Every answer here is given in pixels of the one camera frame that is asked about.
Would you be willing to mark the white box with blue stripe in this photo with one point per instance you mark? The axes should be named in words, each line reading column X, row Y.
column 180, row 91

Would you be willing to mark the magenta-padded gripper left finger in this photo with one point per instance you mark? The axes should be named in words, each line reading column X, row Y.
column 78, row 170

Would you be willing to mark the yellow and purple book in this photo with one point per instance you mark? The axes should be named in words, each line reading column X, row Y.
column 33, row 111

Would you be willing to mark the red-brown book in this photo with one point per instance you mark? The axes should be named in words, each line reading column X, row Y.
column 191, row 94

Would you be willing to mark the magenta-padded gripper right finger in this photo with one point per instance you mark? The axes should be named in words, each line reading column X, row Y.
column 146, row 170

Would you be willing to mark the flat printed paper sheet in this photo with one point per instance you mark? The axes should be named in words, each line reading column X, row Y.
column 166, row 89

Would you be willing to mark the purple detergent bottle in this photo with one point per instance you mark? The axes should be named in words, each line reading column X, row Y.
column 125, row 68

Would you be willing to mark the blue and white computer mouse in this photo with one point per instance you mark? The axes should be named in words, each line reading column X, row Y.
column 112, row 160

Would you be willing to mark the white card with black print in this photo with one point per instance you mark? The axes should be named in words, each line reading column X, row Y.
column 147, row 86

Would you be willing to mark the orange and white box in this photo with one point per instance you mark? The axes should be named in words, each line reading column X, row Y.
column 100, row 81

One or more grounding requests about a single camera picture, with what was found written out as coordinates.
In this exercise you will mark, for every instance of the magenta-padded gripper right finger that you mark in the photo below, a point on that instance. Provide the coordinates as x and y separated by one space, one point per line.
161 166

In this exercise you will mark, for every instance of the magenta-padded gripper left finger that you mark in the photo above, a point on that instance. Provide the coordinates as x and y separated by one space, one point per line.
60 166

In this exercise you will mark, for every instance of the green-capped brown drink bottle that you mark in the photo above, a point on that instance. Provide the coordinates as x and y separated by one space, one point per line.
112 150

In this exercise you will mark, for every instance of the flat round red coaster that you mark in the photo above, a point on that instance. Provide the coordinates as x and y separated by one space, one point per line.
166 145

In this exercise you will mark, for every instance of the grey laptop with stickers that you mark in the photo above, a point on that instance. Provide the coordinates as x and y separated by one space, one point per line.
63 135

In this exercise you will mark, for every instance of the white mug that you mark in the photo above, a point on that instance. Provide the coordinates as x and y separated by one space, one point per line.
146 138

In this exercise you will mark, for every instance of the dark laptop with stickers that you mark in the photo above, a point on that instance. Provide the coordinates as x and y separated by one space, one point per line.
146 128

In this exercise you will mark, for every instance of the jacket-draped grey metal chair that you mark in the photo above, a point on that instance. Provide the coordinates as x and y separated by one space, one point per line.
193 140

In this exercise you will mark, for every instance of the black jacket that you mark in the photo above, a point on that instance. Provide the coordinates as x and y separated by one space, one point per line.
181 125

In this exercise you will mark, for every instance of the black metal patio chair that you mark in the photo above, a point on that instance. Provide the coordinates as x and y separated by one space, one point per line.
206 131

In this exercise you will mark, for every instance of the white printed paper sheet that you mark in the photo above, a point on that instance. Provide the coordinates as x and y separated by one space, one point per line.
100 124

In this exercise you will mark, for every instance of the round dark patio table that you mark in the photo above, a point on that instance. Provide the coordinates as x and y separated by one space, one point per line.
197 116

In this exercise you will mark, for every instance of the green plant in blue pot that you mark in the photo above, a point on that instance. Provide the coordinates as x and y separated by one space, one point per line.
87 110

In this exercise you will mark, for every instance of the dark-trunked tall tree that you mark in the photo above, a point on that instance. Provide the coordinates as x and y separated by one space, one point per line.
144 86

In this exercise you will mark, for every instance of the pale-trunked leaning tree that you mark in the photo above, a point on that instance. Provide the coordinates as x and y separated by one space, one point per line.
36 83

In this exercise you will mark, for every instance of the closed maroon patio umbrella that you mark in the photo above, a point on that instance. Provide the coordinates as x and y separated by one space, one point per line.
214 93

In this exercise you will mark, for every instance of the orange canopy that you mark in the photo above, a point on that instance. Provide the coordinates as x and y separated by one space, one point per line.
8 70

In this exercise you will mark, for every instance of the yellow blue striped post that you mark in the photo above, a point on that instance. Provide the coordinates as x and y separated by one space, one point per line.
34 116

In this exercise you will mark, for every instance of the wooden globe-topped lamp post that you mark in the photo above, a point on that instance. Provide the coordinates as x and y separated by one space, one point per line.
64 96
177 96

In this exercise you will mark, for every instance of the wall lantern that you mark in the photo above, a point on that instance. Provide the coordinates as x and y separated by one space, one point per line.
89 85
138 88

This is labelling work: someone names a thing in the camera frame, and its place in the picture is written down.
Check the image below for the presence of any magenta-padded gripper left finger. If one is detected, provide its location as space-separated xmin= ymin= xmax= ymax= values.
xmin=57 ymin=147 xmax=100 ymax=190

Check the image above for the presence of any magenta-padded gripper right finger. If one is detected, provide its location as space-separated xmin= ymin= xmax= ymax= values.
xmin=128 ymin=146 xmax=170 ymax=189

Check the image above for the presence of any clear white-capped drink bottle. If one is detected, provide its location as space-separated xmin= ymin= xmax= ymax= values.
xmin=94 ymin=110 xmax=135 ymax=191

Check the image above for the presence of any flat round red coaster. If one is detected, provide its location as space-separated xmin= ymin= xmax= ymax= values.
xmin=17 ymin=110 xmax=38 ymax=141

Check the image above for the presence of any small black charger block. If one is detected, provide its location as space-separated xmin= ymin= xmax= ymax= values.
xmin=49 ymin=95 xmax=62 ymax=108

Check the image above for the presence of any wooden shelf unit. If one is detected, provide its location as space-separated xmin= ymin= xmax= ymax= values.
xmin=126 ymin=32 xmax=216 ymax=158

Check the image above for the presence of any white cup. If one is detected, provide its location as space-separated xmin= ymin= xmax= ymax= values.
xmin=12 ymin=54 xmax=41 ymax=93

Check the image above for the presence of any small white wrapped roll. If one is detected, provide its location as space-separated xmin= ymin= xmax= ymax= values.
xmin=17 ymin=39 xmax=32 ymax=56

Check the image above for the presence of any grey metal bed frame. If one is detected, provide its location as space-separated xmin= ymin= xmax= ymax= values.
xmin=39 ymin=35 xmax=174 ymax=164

────────────────────

--- YOUR TASK ---
Going line by line, repeat the whole listing exactly.

--- RESPONSE FOR THIS EXERCISE ---
Every answer here is given in pixels of the one camera frame that is asked about.
Would you be willing to mark the white box with blue stripe in this photo with one point per instance you mark? The axes should be named in words, each line reading column X, row Y.
column 180, row 91

Would you be willing to mark the magenta-padded gripper left finger in this photo with one point per instance you mark? The axes should be named in words, each line reading column X, row Y.
column 78, row 170

Would you be willing to mark the yellow and purple book in this photo with one point per instance you mark? The axes should be named in words, each line reading column X, row Y.
column 33, row 111

Would you be willing to mark the red-brown book in this photo with one point per instance you mark? The axes should be named in words, each line reading column X, row Y.
column 191, row 94

Would you be willing to mark the magenta-padded gripper right finger in this photo with one point per instance you mark? The axes should be named in words, each line reading column X, row Y.
column 146, row 170

Would you be willing to mark the flat printed paper sheet in this photo with one point per instance you mark? The axes should be named in words, each line reading column X, row Y.
column 166, row 89

Would you be willing to mark the purple detergent bottle in this photo with one point per instance you mark? The axes should be named in words, each line reading column X, row Y.
column 125, row 68

Would you be willing to mark the blue and white computer mouse in this photo with one point per instance you mark? The axes should be named in words, each line reading column X, row Y.
column 112, row 160

Would you be willing to mark the white card with black print in this photo with one point per instance you mark? The axes should be named in words, each line reading column X, row Y.
column 147, row 86

Would you be willing to mark the orange and white box in this photo with one point per instance you mark? The axes should be named in words, each line reading column X, row Y.
column 100, row 81

One or more grounding requests about a single camera picture, with what was found written out as coordinates.
In this exercise you will mark, for every instance of the magenta-padded gripper right finger that you mark in the photo below, a point on that instance. Provide the coordinates as x and y separated by one space, one point per line.
161 166

In this exercise you will mark, for every instance of the magenta-padded gripper left finger that you mark in the photo above, a point on that instance. Provide the coordinates as x and y separated by one space, one point per line.
60 166

In this exercise you will mark, for every instance of the green-capped brown drink bottle that you mark in the photo above, a point on that instance. Provide the coordinates as x and y separated by one space, one point per line.
112 150

In this exercise you will mark, for every instance of the flat round red coaster that you mark in the photo above, a point on that instance. Provide the coordinates as x and y separated by one space, one point per line.
166 145

In this exercise you will mark, for every instance of the grey laptop with stickers that you mark in the photo above, a point on that instance. Provide the coordinates as x and y separated by one space, one point per line.
63 135

In this exercise you will mark, for every instance of the white mug that you mark in the photo above, a point on that instance. Provide the coordinates as x and y separated by one space, one point per line.
146 138

In this exercise you will mark, for every instance of the dark laptop with stickers that you mark in the photo above, a point on that instance. Provide the coordinates as x and y separated by one space, one point per line.
146 128

In this exercise you will mark, for every instance of the jacket-draped grey metal chair that you mark in the photo above, a point on that instance. Provide the coordinates as x and y separated by one space, one point per line.
193 140

In this exercise you will mark, for every instance of the black jacket that you mark in the photo above, a point on that instance. Provide the coordinates as x and y separated by one space, one point per line.
181 125

In this exercise you will mark, for every instance of the black metal patio chair that you mark in the photo above, a point on that instance. Provide the coordinates as x and y separated by one space, one point per line.
206 131

In this exercise you will mark, for every instance of the white printed paper sheet that you mark in the photo above, a point on that instance. Provide the coordinates as x and y separated by one space, one point per line.
100 124

In this exercise you will mark, for every instance of the round dark patio table that you mark in the photo above, a point on that instance. Provide the coordinates as x and y separated by one space, one point per line.
197 116

In this exercise you will mark, for every instance of the green plant in blue pot that you mark in the photo above, a point on that instance. Provide the coordinates as x and y separated by one space, one point per line.
87 110

In this exercise you will mark, for every instance of the dark-trunked tall tree that you mark in the photo above, a point on that instance. Provide the coordinates as x and y separated by one space, one point per line.
144 86

In this exercise you will mark, for every instance of the pale-trunked leaning tree that you mark in the photo above, a point on that instance. Provide the coordinates as x and y separated by one space, one point per line.
36 83

In this exercise you will mark, for every instance of the closed maroon patio umbrella that you mark in the photo above, a point on that instance. Provide the coordinates as x and y separated by one space, one point per line.
214 93

In this exercise you will mark, for every instance of the orange canopy that you mark in the photo above, a point on that instance. Provide the coordinates as x and y separated by one space, one point per line.
8 70

In this exercise you will mark, for every instance of the yellow blue striped post that you mark in the photo above, a point on that instance. Provide the coordinates as x and y separated by one space, one point per line.
34 116

In this exercise you will mark, for every instance of the wooden globe-topped lamp post that you mark in the photo above, a point on that instance. Provide the coordinates as x and y separated by one space, one point per line.
64 96
177 96

In this exercise you will mark, for every instance of the wall lantern that you mark in the photo above, a point on that instance. Provide the coordinates as x and y separated by one space, one point per line.
89 85
138 88

This is labelling work: someone names a thing in the camera frame, and its place in the picture is written down.
Check the image below for the presence of any magenta-padded gripper left finger. If one is detected, provide its location as space-separated xmin= ymin= xmax= ymax= values.
xmin=57 ymin=147 xmax=100 ymax=190

Check the image above for the presence of any magenta-padded gripper right finger. If one is detected, provide its location as space-separated xmin= ymin= xmax= ymax= values.
xmin=128 ymin=146 xmax=170 ymax=189

Check the image above for the presence of any clear white-capped drink bottle. If one is detected, provide its location as space-separated xmin= ymin= xmax= ymax= values.
xmin=94 ymin=110 xmax=135 ymax=191

Check the image above for the presence of any flat round red coaster. If one is detected, provide its location as space-separated xmin= ymin= xmax= ymax= values.
xmin=17 ymin=110 xmax=38 ymax=141

Check the image above for the presence of any small black charger block. If one is detected, provide its location as space-separated xmin= ymin= xmax= ymax= values.
xmin=49 ymin=95 xmax=62 ymax=108

Check the image above for the presence of any wooden shelf unit. If one is detected, provide its location as space-separated xmin= ymin= xmax= ymax= values.
xmin=126 ymin=32 xmax=216 ymax=158

Check the image above for the presence of any white cup. If one is detected, provide its location as space-separated xmin= ymin= xmax= ymax= values.
xmin=12 ymin=54 xmax=41 ymax=93

Check the image above for the presence of any small white wrapped roll. If one is detected, provide its location as space-separated xmin= ymin= xmax= ymax= values.
xmin=17 ymin=39 xmax=32 ymax=56

Check the image above for the presence of any grey metal bed frame. If one is detected, provide its location as space-separated xmin= ymin= xmax= ymax= values.
xmin=39 ymin=35 xmax=174 ymax=164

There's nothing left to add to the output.